Publié le par Gérard

 

Le secrétaire d'Etat à la coopération, Alain Joyandet, soupçonné d'avoir bénéficié d'un permis de construire illégal pour agrandir la maison qu'il possède à Grimaud (Var), près de Saint-Tropez, a annoncé mardi 22 juin dans un communiqué qu'il renonçait à ce permis, tout en estimant n'avoir rien à se reprocher. M. Joyandet et son épouse Martine ont publié un court communiqué alors que l'hebdomadaire Le Canard enchaîné revient sur l'affaire dans son édition à paraître mercredi.

Le journal satirique y fait notamment mention d'une note interne du directeur de l'urbanisme de Grimaud, Michel Bauc, au maire UMP de la commune, Alain Benedetto, dans laquelle le premier demande au second de retirer l'autorisation d'agrandir, au motif que la surface déclarée pour l'obtention du permis est "fausse". "Concernant la rénovation de notre maison à Grimaud dans le Var, nous avons confié la demande de permis de construire à un architecte qui s'est lui-même appuyé sur un avocat du barreau de Paris. Je considère donc que nous n'avons personnellement rien à nous reprocher", affirment conjointement Alain Joyandet et son épouse.

AGRANDISSEMENT ILLÉGAL

"Ce permis de construire nous a été octroyé le 22 avril 2009. Il a été régulièrement affiché. Il n'a fait l'objet d'aucune contestation. Il est devenu juridiquement définitif.
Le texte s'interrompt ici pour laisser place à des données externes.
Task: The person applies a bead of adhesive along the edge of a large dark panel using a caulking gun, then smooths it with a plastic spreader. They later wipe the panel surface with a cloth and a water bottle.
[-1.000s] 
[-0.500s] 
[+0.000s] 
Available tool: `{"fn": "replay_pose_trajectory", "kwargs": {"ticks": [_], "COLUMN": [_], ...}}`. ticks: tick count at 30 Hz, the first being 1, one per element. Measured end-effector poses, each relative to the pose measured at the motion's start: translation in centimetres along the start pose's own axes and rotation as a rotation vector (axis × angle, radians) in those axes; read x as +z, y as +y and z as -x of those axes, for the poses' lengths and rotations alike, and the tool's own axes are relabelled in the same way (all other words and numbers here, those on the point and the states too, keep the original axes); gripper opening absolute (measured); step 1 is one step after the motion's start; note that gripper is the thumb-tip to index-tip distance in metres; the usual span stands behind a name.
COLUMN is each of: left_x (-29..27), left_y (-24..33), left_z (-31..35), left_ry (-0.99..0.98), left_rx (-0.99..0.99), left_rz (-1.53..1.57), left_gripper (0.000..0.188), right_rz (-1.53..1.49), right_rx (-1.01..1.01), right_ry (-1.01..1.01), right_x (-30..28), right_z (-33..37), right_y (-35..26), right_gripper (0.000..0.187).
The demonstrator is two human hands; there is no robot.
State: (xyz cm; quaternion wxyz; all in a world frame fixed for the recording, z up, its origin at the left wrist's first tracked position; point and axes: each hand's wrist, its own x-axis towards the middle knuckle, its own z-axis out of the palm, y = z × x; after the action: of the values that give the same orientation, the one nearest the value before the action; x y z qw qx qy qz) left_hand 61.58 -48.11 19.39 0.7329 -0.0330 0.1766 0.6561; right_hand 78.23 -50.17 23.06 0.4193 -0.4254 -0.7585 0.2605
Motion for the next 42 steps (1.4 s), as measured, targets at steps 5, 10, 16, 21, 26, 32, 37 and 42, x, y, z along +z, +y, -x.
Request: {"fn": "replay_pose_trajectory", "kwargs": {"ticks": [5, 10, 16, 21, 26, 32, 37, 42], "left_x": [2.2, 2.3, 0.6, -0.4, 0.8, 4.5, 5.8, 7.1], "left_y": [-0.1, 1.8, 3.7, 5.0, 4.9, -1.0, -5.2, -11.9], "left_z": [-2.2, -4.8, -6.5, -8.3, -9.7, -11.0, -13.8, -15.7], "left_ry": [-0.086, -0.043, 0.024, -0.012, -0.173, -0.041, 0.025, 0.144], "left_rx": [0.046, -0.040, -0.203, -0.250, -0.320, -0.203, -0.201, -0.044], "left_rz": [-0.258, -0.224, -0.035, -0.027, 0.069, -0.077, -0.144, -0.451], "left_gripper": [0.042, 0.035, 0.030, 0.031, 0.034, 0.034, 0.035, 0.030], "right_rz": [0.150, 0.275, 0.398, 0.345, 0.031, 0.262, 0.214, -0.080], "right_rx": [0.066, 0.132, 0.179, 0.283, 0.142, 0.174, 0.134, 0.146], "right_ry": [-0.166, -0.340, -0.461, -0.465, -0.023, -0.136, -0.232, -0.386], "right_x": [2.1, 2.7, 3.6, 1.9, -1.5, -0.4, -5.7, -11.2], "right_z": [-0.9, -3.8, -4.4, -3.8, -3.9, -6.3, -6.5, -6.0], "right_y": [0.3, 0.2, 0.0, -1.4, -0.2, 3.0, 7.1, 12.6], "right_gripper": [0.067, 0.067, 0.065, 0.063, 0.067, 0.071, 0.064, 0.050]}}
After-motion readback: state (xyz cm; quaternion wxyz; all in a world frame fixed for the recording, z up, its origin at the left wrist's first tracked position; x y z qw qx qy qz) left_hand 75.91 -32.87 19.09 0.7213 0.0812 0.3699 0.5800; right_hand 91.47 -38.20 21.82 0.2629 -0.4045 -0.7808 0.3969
Néanmoins, dès lors qu'il y a débat juridique sur la validité du permis, nous préférons y renoncer", poursuit le texte.

Le Canard enchaîné du 15 juin avait révélé que le ministre avait présenté une demande de permis de construire pour agrandir de 46 m2 une maison de 185 m2, déjà pourvue d'un étage, et parvenir ainsi à une superficie totale habitable de 231 m2. Mais, toujours selon le journal, la surface actuelle de la maison a été surévaluée dans le permis de construire. Le mas ne compterait en fait que 105 m2, ce qui, en vertu des règles en vigueur à Grimaud, limiterait la superficie finale à 157,5 m2. Alain Joyandet avait été épinglé par la presse en mars pour avoir eu recours à la location d'un avion privé pour 116 500 euros, lors d'un déplacement ministériel en Martinique.